Mrs. Ducharme shook her head mournfully.

"Bad, allus awful bad--and _pitiful_. Calling for stuff in a voice fit
to break your heart."

"Mind you don't let him get any," the doctor counselled, preparing to go
upstairs.

"Better not go up there jest yet," the woman whispered. "He _did_ get
away from us yesterdy and had a terrible time over there." She hitched her
shoulders in the direction of Stoney Island Avenue. "We ain't found out
till he'd been gone 'most two hours, and, my! such goings on; we had to git
two perlicemen."

"I suppose you were out looking for Ducharme?" the doctor asked, in a
severe tone.

"It was the last time," the woman pleaded, her eyes downcast. "Come in
here. Miss Preston ain't got back from school,--she's late to-day."

Sommers walked into the bare sitting room and sat down, while Mrs. Ducharme
leaned against the door-post, fingering her apron in an embarrassed manner.

"I've got cured," she blurted out at last. "My eye was awful bad, and it's
been most a week since you sent me here."

"Did you follow my treatment?"

"No! I was out one afternoon--after Mrs. Preston came back from school--and
I had walked miles and miles. Comin' home I passed a buildin' down here a
ways on the avenue where there were picter papers pasted all over the
windows; the picters were all about healin' folks, heaps and heaps in great
theaters, a nice white-haired old preacher doin' the healin'. While I was
lookin' at the picters, a door opened and a young feller came along and
helped 'em carry in a cripple in his chair.

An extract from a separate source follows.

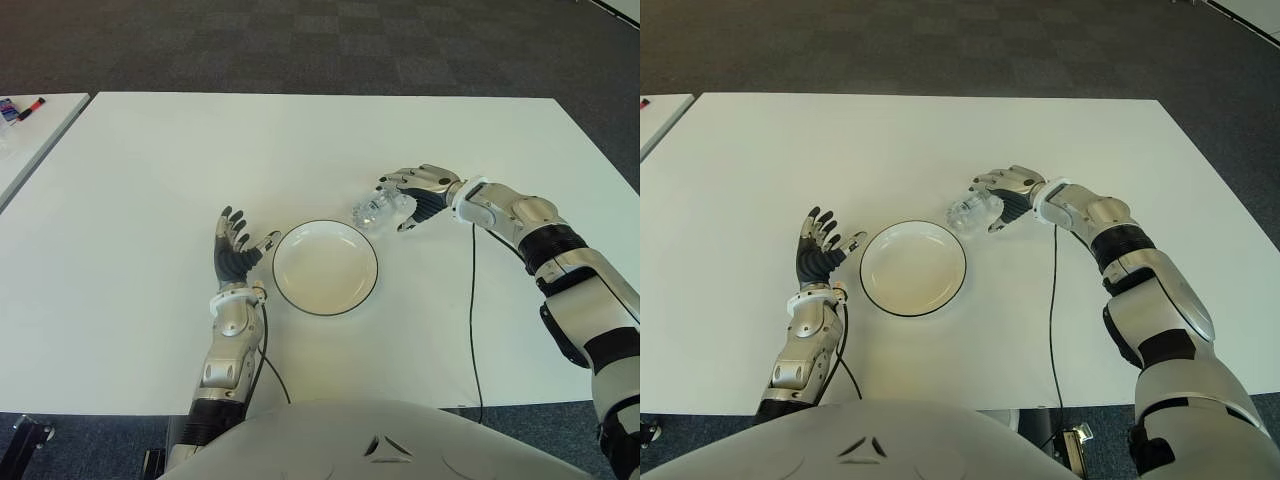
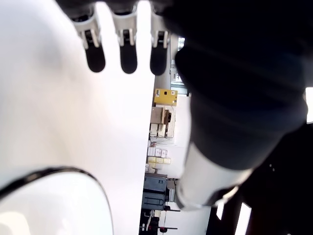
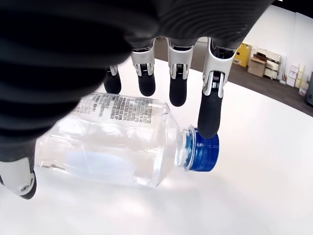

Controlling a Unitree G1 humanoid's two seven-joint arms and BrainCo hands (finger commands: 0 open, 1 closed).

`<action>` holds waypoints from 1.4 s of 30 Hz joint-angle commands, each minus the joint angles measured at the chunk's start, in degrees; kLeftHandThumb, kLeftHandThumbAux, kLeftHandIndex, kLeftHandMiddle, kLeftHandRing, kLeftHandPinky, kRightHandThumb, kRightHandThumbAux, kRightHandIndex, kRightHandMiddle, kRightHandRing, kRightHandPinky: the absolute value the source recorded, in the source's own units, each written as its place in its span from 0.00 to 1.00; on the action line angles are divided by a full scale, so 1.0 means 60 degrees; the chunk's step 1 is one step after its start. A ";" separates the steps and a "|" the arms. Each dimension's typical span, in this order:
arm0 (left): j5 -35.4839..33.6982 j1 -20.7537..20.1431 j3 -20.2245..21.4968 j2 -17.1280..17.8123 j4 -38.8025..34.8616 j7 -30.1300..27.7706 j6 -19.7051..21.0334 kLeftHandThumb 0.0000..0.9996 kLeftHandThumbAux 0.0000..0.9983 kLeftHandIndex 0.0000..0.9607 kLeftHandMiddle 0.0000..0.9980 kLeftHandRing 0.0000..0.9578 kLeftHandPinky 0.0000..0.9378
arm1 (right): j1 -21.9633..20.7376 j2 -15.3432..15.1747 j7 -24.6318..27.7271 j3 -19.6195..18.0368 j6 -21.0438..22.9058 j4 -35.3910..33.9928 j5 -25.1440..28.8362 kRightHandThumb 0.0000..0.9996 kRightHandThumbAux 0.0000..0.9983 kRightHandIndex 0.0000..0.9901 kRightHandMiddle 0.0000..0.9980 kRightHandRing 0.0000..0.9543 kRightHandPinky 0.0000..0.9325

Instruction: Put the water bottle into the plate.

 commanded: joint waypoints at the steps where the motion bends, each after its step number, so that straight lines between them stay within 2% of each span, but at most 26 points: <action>1: 0.0010 -0.0051 0.0005 -0.0644 0.0074 -0.0064 0.0005 0.00 0.96 0.07 0.15 0.14 0.17 | -0.0189 -0.0020 0.0029 0.0090 -0.0136 0.0221 -0.0054 0.85 0.50 0.00 0.00 0.11 0.50; 13: 0.0068 -0.0064 -0.0005 -0.0632 0.0114 -0.0038 -0.0024 0.00 0.96 0.08 0.15 0.14 0.17 | -0.0259 0.0010 -0.0080 0.0135 -0.0266 0.0488 -0.0074 0.84 0.51 0.00 0.00 0.11 0.52; 26: 0.0013 -0.0090 -0.0019 -0.0698 0.0124 -0.0036 -0.0012 0.00 0.96 0.09 0.16 0.15 0.19 | -0.0418 0.0036 -0.0423 0.0476 -0.0423 0.0783 -0.0352 0.83 0.52 0.00 0.00 0.10 0.53; 36: 0.0103 -0.0122 -0.0050 -0.0714 0.0127 0.0056 0.0147 0.00 0.96 0.08 0.15 0.14 0.18 | -0.0588 0.0207 -0.0973 0.0854 -0.0408 0.1197 -0.0627 0.81 0.52 0.00 0.00 0.06 0.41; 42: 0.0124 -0.0113 -0.0068 -0.0735 0.0140 0.0066 0.0094 0.00 0.95 0.08 0.15 0.15 0.18 | -0.0740 0.0414 -0.1248 0.1076 -0.0305 0.1566 -0.0784 0.79 0.52 0.00 0.00 0.06 0.39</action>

He turns to me arter finishin'
with the cripple and says, 'Come in, lady, and be healed in the blood of
the lamb.' In I went, sure enough, and there was a kind of rough church
fitted up with texts printed in great show-bills, and they was healin'
folks. The little feller was helpin' em up the steps to the platform, and
the old feller was prayin', and at last the young feller comes to me and
says, 'Want ter be healed?' and I just got up, couldn't help it, and walked
to the platform, and they prayed over me--you aren't mad, are you?" she
asked suspiciously.

Sommers laughed.

"Mrs. Preston said you'd be very angry with such nonsense. But at any rate
the old fellow--Dr.--Dr.--Po--"

"Dr. Potz," Sommers suggested.

"That's him. He cured me, and I went back again and told him about
Ducharme. And _he_ says that he's got a devil, and he will cast it out
by prayin'. But he wants money."

"How much will it cost to cast out the devil?" the doctor inquired.

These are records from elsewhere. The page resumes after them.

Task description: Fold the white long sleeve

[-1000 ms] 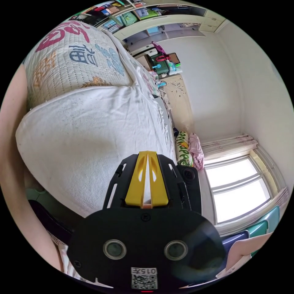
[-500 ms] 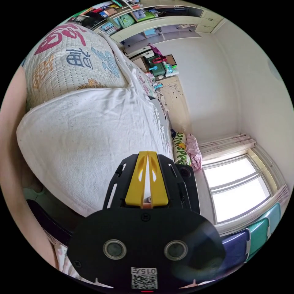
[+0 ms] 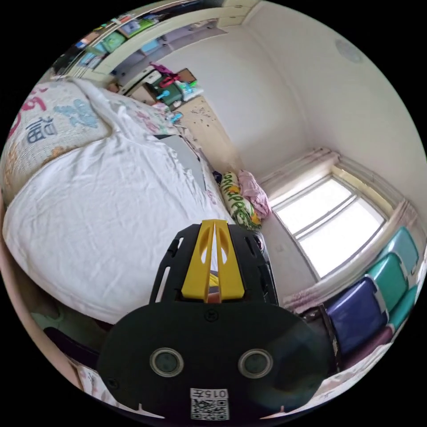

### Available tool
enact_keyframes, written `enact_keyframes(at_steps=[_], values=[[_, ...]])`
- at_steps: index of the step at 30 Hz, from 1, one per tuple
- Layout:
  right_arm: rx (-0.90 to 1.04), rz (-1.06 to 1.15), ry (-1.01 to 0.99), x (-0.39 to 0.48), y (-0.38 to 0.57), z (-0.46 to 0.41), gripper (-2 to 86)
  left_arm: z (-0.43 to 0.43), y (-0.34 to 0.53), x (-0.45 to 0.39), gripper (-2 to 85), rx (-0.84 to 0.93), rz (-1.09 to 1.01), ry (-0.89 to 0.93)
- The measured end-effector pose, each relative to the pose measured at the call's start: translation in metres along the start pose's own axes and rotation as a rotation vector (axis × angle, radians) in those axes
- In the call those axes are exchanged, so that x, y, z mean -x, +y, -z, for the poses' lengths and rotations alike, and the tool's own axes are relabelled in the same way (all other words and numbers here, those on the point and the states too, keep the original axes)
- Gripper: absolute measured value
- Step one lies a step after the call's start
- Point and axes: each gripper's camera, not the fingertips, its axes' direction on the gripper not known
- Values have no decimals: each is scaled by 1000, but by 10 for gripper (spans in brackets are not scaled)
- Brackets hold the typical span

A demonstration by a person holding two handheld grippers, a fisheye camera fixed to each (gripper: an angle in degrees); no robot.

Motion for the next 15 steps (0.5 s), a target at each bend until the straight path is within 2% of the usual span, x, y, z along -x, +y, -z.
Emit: enact_keyframes(at_steps=[2, 4, 5, 7, 12, 14, 15], values=[[-63, -60, -165, -37, 12, 28, -10, -20, 4, -34, -8, 39, -107, 41], [-208, -133, -391, -105, 36, 65, -10, -46, 3, -71, -6, 60, -226, 85], [-258, -155, -426, -126, 42, 74, -10, -52, 0, -79, -5, 63, -256, 90], [-480, -248, -480, -216, 68, 111, -9, -86, -14, -102, 2, 151, -382, 83], [-608, -582, -643, -425, 74, 148, -2, -181, -26, -127, 75, 405, -609, -138], [-680, -706, -707, -496, 76, 151, 10, -214, -21, -130, 82, 471, -660, -155], [-696, -771, -706, -536, 72, 150, 47, -233, -15, -130, 84, 507, -672, -162]])
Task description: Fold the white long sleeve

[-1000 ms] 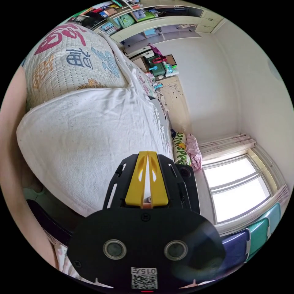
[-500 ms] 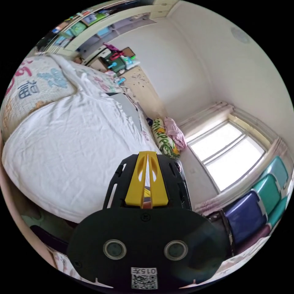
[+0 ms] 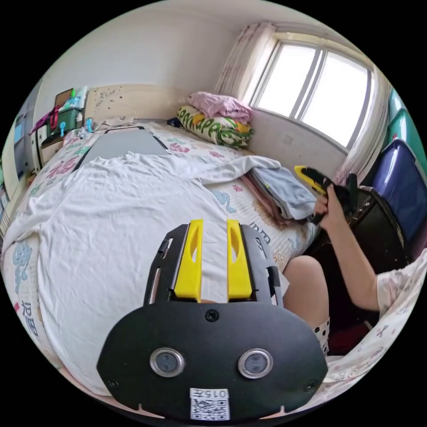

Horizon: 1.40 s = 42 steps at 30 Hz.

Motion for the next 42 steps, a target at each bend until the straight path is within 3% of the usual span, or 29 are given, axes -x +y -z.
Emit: enact_keyframes(at_steps=[3, 7, 12, 17, 23, 26, 29, 31, 34, 39, 42], values=[[25, -160, 57, -45, -75, 0, 111, -48, -3, -11, 89, 115, -47, 17], [48, -297, 27, -76, -149, -11, 121, -94, -8, -20, 91, 263, -87, 22], [28, -437, 160, -81, -187, -23, 123, -106, -10, -6, 79, 275, -52, 19], [-19, -495, 301, -55, -192, -15, 66, -111, -4, 25, 76, 269, 3, 94], [-10, -166, 252, 46, -203, 18, 4, -111, 15, 73, 73, 241, 92, 201], [3, 103, 82, 145, -190, 41, 0, -99, 30, 92, 67, 178, 115, 206], [105, 406, -130, 258, -135, 56, -2, -70, 52, 114, 66, 33, 152, 194], [307, 600, -296, 335, -56, 56, -3, -43, 72, 134, 70, -79, 206, 148], [501, 735, -397, 390, 62, 51, -3, -25, 97, 173, 101, -117, 341, 179], [791, 823, -358, 412, 190, 37, -4, -51, 143, 240, 172, -89, 550, 431], [796, 895, -306, 417, 215, 55, -3, -62, 166, 248, 199, -111, 589, 482]])
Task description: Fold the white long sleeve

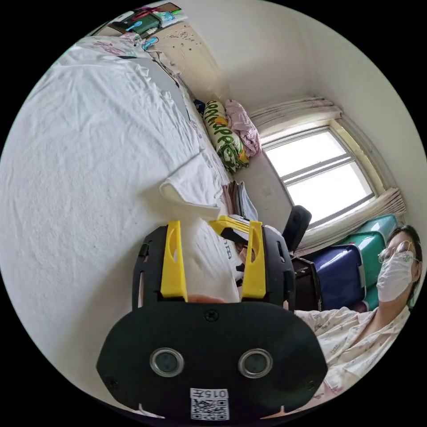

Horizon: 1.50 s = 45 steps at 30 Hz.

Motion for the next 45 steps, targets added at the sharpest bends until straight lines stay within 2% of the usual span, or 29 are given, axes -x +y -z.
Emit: enact_keyframes(at_steps=[4, 8, 14, 19, 26, 28, 32, 35, 40, 43, 45], values=[[-74, -41, -65, 9, 22, 19, -3, 2, 9, 30, 199, -66, 93, 60], [-88, -27, -76, 15, 34, 24, -3, -2, 6, 26, 183, -49, 44, -34], [-110, 56, -67, 41, 39, 34, -1, 9, 6, 25, 39, -33, 10, -36], [-212, 93, -171, 54, 31, 59, -2, 71, 23, -8, -1, -71, -160, -214], [-304, 193, -203, 48, 12, 92, 6, 181, 75, -21, -4, -109, -204, -395], [-302, 140, -201, 24, -3, 95, 7, 204, 99, -23, -4, -99, -213, -479], [-276, 8, -185, -25, -31, 100, 29, 221, 128, -15, -5, -90, -200, -531], [-286, -191, -249, -84, -50, 108, 46, 226, 146, -7, -5, -82, -175, -558], [-413, -585, -441, -206, -61, 125, 70, 218, 168, 1, 3, -63, -177, -579], [-421, -733, -442, -258, -74, 132, 80, 211, 173, 7, 26, -5, -153, -587], [-410, -778, -434, -283, -88, 137, 86, 219, 176, 5, 50, -28, -134, -633]])
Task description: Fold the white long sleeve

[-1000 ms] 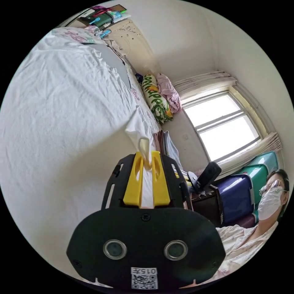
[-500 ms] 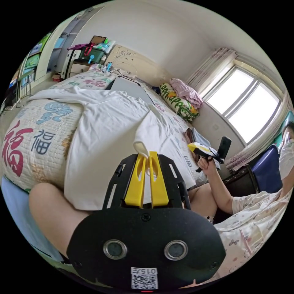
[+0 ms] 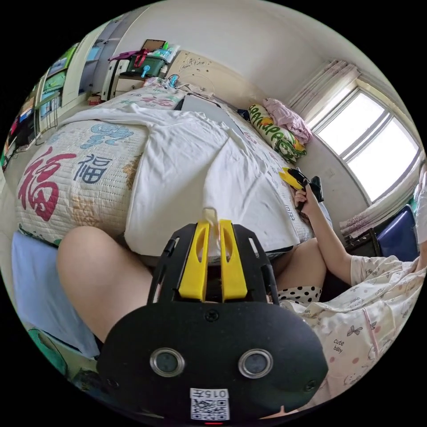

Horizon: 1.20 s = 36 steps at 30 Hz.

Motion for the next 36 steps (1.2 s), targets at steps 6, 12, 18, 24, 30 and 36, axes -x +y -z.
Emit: enact_keyframes(at_steps=[6, 12, 18, 24, 30, 36], values=[[-25, -201, -35, -20, -86, 6, 94, 49, -33, -38, 62, -206, -110, -307], [-7, -218, 24, -38, -145, 2, 98, -44, -173, -85, 64, -241, -301, -23], [17, -187, -15, -52, -195, -2, 91, -226, -328, -129, 94, -140, -345, 118], [-67, -260, -27, -83, -218, 9, 41, -414, -449, -145, 130, 58, -213, 152], [-73, -234, 19, -100, -243, 18, 6, -525, -492, -174, 97, 196, -213, 79], [-155, -356, -64, -152, -239, 26, 0, -563, -504, -212, 2, 193, -326, 15]])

"The doctor says he must have ten dollars to loosen the bonds."

"Well," Sommers drew a bill from his pocket, "there's ten dollars on
account of your wages. Now, don't you interfere with the doctor's work. You
let him manage the devil his own way, and if you see Ducharme or the other
woman, you run away as hard as you can. If you don't, you may bring the
devil back again."

The woman took the money eagerly.

"You can go right off to find the doctor," Sommers continued. "I'll stay
here until Mrs. Preston returns. But let me look at your eye, and see
whether the doctor has cast that devil out for good and all."

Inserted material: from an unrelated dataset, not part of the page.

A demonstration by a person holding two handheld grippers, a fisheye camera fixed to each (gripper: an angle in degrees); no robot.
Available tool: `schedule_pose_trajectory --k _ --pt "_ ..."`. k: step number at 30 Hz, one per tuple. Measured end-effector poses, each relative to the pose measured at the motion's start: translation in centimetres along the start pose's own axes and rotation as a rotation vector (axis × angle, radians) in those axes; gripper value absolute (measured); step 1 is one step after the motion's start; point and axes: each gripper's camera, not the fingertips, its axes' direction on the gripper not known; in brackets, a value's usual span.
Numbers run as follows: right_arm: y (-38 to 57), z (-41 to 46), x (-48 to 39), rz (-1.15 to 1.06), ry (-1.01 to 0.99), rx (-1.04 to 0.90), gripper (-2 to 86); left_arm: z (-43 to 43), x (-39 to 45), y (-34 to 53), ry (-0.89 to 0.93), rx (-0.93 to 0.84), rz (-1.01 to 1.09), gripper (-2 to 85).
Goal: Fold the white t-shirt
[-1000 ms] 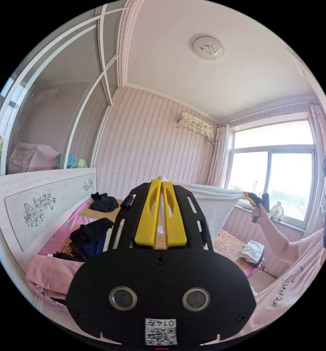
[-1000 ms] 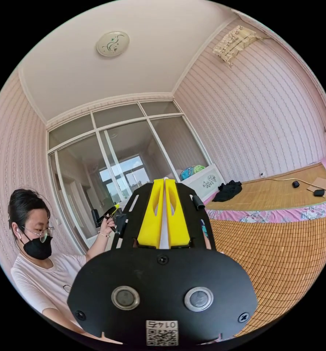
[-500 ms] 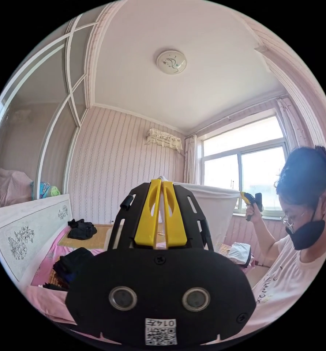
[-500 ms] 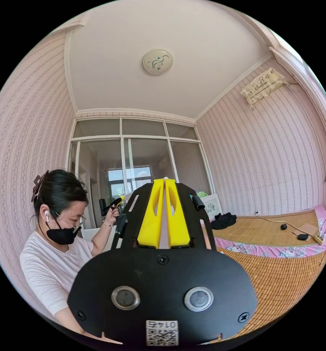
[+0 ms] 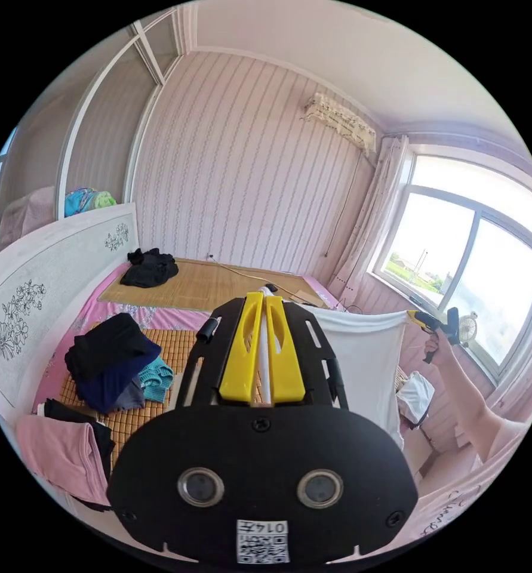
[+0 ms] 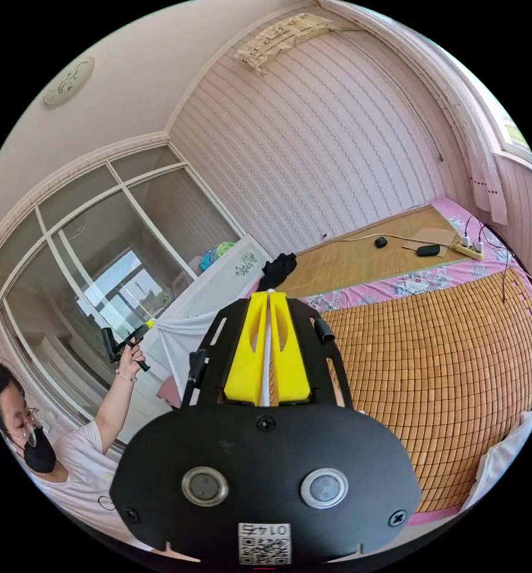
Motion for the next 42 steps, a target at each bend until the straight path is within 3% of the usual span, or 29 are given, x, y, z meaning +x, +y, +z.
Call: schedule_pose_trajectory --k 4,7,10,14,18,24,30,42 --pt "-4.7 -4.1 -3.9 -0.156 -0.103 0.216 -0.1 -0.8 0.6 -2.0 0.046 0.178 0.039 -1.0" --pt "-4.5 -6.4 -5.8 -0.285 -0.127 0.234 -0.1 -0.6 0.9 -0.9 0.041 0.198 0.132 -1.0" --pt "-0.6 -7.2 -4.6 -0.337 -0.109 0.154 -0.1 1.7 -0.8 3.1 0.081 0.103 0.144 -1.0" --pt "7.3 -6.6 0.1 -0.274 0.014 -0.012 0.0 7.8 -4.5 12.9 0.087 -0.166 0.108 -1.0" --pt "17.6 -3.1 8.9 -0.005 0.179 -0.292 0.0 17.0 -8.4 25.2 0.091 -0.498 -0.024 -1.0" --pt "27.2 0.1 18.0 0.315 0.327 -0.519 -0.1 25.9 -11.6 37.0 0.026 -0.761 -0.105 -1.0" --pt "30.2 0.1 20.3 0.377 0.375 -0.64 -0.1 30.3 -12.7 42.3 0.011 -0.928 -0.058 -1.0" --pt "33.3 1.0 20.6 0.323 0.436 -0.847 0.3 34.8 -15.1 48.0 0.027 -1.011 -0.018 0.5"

He examined the eye as well as he could without appliances. Sure enough, so
far as he could detect, the eye was normal, the peculiar paralysis had
disappeared.

"You are quite right," he pronounced at last. "The doctor has handled this
devil very ably. You can tell Mrs. Preston that I approve of your going to
that doctor."

"I wonder where Mrs. Preston can be: she's most always here by half-past
four, and it's after five. He," the woman pointed upstairs to Preston's
rooms, "is sleeping off the effects of the dose Mrs. Preston gave him."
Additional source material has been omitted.